EXERCISE GOAL: Write out exactly the lines of the entries below, from the first through the line containing "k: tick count", and nothing beyond them.
========
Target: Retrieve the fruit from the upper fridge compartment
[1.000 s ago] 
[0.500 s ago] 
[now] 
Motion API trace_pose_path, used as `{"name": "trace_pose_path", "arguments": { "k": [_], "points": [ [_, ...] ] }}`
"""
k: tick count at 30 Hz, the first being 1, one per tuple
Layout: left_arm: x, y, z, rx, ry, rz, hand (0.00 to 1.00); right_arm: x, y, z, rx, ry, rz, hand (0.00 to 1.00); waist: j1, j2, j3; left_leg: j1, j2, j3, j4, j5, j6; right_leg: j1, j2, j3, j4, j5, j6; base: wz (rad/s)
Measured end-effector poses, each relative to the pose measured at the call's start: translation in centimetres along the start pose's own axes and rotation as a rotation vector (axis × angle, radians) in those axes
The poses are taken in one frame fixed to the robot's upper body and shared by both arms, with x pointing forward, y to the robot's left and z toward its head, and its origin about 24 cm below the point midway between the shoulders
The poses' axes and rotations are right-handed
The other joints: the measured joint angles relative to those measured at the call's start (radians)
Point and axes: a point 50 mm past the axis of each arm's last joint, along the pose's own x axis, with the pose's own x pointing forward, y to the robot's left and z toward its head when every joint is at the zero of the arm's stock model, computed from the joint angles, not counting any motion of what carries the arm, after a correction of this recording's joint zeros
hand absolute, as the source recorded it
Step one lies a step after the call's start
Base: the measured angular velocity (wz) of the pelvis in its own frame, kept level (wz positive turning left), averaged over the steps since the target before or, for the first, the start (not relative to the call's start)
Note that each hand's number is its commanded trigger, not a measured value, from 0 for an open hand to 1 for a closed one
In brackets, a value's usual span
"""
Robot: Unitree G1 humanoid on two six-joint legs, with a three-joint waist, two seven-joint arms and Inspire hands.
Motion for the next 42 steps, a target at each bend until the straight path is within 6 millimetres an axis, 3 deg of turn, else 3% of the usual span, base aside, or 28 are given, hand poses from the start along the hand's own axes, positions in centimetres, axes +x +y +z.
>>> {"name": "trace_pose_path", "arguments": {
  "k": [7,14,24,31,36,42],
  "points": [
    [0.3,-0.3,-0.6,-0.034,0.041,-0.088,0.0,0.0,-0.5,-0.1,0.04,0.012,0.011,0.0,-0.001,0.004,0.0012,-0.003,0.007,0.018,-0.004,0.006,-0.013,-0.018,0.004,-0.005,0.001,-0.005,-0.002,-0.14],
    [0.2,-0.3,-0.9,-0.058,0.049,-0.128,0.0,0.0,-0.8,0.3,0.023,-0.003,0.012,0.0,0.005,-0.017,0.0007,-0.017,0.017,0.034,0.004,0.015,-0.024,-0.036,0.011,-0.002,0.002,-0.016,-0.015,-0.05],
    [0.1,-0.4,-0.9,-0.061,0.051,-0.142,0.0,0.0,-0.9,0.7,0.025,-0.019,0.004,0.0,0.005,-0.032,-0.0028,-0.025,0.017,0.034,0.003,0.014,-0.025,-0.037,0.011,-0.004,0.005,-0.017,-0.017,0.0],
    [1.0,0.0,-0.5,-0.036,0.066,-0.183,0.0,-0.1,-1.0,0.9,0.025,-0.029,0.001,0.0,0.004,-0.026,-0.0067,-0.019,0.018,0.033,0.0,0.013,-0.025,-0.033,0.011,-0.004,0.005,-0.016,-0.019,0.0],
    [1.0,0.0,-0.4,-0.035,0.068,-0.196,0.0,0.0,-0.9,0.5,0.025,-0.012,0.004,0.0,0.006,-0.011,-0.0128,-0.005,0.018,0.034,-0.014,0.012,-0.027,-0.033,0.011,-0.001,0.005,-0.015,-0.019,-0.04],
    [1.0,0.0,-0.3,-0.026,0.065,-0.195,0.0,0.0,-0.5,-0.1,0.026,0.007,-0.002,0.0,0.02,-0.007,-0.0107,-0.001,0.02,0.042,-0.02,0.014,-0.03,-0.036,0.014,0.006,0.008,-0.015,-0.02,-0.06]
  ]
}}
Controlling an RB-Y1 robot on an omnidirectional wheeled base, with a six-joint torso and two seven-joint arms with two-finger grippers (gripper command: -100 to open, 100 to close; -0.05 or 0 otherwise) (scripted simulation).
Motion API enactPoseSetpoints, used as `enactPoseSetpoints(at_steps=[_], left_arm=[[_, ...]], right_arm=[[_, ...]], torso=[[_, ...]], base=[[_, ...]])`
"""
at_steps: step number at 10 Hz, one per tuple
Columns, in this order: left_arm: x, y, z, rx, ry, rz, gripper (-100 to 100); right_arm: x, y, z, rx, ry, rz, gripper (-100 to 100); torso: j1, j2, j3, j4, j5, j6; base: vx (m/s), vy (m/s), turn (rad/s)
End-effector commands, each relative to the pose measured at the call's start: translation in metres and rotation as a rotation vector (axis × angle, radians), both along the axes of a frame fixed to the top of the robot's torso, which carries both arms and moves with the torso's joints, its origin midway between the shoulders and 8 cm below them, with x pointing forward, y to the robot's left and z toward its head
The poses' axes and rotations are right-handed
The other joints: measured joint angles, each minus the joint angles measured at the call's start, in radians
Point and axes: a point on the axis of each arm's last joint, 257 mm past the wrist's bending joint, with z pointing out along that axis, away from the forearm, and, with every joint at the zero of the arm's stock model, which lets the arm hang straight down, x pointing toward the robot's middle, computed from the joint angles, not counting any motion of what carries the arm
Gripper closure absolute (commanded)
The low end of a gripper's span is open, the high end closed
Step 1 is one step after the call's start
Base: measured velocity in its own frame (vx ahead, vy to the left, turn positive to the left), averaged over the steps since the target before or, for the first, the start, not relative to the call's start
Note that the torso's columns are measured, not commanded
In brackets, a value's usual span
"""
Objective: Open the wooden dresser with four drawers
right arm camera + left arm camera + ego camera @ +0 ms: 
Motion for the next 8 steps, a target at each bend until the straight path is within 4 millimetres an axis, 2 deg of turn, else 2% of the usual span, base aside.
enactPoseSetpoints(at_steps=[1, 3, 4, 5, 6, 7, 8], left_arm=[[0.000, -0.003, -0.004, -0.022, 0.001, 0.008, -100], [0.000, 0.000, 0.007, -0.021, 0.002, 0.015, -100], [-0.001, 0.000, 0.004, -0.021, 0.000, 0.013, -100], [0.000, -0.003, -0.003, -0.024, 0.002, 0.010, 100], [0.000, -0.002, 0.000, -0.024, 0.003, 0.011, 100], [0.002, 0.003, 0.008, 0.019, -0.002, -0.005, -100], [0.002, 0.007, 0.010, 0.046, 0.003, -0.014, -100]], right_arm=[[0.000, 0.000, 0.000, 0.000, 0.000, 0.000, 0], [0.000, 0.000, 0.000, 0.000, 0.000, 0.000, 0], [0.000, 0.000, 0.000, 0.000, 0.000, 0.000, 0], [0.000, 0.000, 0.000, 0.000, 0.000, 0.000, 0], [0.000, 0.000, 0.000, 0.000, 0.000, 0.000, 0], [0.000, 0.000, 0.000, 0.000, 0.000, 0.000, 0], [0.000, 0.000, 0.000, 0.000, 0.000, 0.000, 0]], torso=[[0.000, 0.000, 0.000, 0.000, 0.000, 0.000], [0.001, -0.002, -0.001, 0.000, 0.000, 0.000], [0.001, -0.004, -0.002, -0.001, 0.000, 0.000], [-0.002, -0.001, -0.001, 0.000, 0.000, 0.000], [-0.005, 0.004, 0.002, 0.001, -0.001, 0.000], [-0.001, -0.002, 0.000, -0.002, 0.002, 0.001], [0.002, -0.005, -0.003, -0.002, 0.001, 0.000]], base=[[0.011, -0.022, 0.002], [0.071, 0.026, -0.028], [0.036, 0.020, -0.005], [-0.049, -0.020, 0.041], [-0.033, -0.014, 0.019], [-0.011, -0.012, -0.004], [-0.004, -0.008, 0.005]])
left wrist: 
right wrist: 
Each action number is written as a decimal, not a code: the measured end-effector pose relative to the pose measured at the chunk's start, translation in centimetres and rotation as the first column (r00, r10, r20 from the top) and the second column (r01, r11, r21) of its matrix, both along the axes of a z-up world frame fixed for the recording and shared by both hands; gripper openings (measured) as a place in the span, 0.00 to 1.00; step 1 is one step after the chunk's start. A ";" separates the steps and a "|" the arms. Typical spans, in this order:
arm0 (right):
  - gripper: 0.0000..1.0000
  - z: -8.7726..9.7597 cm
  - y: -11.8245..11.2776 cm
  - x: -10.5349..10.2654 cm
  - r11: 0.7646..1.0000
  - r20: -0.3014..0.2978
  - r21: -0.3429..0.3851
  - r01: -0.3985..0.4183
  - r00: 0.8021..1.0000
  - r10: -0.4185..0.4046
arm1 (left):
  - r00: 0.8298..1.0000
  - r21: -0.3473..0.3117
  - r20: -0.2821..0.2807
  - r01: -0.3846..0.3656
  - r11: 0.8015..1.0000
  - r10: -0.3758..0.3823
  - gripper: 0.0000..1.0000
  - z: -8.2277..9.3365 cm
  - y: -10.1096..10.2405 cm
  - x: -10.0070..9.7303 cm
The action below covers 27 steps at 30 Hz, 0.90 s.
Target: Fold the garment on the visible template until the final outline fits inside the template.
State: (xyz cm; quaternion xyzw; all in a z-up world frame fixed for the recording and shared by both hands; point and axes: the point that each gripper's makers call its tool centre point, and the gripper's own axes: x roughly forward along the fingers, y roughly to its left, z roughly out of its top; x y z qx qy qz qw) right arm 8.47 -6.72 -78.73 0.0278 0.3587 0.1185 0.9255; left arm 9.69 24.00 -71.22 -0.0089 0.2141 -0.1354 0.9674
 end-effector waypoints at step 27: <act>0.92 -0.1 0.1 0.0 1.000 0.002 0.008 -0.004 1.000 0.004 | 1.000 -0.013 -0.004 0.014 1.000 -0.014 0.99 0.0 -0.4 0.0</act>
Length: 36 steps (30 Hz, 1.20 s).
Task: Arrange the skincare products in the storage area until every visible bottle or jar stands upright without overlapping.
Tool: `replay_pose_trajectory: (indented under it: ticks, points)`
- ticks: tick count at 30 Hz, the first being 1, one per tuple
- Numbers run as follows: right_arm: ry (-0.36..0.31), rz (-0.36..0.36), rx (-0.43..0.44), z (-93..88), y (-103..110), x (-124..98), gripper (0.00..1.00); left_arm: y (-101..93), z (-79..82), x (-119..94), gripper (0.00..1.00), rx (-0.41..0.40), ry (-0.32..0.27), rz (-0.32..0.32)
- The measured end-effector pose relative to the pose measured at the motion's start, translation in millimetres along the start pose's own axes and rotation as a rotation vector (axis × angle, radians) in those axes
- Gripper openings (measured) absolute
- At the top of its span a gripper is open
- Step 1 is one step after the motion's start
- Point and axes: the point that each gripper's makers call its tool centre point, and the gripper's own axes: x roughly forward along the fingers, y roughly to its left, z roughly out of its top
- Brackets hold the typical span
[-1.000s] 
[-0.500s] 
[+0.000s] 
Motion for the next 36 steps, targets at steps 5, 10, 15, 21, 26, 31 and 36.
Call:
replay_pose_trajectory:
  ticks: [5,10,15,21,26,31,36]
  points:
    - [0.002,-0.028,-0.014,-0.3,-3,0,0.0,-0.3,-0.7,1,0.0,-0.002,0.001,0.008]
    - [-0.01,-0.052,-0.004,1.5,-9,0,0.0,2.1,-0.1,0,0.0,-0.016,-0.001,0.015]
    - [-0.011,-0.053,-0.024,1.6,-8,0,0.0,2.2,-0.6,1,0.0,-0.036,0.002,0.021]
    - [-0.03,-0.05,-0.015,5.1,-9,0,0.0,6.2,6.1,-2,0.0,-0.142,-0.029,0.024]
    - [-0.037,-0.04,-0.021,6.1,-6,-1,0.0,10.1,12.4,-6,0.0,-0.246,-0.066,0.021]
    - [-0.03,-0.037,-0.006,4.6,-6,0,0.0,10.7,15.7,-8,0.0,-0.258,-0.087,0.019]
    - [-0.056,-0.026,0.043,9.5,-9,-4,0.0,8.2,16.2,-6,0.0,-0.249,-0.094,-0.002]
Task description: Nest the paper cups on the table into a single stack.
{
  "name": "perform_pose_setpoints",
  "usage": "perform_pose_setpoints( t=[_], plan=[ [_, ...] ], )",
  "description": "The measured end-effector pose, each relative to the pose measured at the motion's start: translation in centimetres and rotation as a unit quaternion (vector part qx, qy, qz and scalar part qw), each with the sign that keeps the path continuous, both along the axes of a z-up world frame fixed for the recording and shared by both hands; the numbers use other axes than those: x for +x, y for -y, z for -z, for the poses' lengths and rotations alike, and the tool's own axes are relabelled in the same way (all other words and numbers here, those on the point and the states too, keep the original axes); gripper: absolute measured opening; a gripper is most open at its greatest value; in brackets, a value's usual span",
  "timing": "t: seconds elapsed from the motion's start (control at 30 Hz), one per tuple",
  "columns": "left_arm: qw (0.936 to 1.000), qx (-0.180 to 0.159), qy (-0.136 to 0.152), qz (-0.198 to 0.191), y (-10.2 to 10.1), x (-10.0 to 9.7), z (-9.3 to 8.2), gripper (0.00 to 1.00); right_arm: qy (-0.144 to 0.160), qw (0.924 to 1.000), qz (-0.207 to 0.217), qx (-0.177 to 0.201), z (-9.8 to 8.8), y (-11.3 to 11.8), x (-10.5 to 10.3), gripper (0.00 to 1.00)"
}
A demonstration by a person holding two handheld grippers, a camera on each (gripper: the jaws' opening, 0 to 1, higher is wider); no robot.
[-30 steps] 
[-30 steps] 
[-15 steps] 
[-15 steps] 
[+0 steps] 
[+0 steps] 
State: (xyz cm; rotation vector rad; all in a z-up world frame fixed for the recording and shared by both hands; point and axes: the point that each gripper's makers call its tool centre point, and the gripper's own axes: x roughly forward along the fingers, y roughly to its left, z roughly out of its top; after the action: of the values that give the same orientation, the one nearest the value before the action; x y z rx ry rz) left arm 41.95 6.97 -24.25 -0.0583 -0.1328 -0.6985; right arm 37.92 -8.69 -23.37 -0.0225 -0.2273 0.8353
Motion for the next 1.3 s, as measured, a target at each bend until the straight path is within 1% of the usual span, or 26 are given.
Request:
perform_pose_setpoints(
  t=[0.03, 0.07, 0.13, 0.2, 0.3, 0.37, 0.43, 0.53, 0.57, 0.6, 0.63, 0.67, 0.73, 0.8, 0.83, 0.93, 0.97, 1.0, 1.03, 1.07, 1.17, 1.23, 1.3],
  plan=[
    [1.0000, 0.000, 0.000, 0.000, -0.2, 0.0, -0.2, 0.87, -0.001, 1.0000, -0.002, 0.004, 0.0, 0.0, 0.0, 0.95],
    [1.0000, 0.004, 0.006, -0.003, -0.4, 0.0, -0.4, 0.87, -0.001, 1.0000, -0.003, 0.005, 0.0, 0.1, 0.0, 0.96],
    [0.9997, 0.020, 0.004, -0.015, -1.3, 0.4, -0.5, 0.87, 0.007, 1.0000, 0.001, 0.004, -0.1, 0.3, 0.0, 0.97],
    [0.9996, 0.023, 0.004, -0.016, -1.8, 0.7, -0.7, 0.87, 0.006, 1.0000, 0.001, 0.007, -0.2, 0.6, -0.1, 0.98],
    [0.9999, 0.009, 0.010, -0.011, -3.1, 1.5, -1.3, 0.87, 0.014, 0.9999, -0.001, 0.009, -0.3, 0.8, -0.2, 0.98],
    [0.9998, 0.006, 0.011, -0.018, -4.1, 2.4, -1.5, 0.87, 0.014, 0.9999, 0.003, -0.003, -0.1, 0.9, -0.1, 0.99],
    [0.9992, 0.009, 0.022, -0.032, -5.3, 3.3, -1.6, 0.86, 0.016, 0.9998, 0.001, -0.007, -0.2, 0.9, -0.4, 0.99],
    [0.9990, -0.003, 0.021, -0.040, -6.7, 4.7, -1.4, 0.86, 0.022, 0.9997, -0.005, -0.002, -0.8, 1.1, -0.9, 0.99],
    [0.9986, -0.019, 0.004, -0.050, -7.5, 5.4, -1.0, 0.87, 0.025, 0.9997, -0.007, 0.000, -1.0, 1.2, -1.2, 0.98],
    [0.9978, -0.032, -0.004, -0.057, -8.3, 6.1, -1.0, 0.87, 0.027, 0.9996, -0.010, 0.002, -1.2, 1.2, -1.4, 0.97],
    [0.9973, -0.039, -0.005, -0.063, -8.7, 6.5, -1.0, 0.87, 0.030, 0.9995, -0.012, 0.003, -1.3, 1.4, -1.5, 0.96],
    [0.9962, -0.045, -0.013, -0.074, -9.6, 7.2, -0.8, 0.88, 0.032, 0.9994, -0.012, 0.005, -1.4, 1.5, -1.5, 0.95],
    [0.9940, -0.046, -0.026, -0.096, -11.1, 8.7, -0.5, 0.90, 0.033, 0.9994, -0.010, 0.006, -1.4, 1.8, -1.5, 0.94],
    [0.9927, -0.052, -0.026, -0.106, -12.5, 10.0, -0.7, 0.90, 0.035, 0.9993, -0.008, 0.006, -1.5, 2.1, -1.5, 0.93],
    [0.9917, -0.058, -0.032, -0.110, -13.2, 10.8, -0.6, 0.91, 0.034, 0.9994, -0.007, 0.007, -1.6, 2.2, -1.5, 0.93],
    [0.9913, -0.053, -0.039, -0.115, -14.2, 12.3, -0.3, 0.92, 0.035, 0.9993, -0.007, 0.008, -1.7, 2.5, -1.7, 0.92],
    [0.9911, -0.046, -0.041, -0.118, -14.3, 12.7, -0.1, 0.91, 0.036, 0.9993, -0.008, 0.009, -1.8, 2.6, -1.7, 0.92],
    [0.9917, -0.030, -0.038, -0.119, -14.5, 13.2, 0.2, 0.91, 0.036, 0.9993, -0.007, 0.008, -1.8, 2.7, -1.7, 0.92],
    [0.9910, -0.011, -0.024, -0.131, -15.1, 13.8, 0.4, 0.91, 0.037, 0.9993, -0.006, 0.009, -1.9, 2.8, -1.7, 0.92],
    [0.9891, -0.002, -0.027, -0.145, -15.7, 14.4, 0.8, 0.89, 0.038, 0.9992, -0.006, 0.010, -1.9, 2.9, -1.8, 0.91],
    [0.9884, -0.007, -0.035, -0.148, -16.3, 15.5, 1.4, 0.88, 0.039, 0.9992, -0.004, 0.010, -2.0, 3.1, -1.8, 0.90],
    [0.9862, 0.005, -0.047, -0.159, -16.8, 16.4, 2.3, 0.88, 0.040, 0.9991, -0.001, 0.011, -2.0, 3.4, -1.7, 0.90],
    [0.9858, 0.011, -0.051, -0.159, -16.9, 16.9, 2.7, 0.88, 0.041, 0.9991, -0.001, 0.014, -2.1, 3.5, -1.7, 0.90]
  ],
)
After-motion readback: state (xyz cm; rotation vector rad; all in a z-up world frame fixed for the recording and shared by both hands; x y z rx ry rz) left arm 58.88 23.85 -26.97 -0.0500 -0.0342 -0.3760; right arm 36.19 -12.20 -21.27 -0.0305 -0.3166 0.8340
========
OUTPUT:
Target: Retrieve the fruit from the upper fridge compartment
[1.000 s ago] 
[0.500 s ago] 
[now] 
Motion API trace_pose_path, used as `{"name": "trace_pose_path", "arguments": { "k": [_], "points": [ [_, ...] ] }}`
"""
k: tick count at 30 Hz, the first being 1, one per tuple

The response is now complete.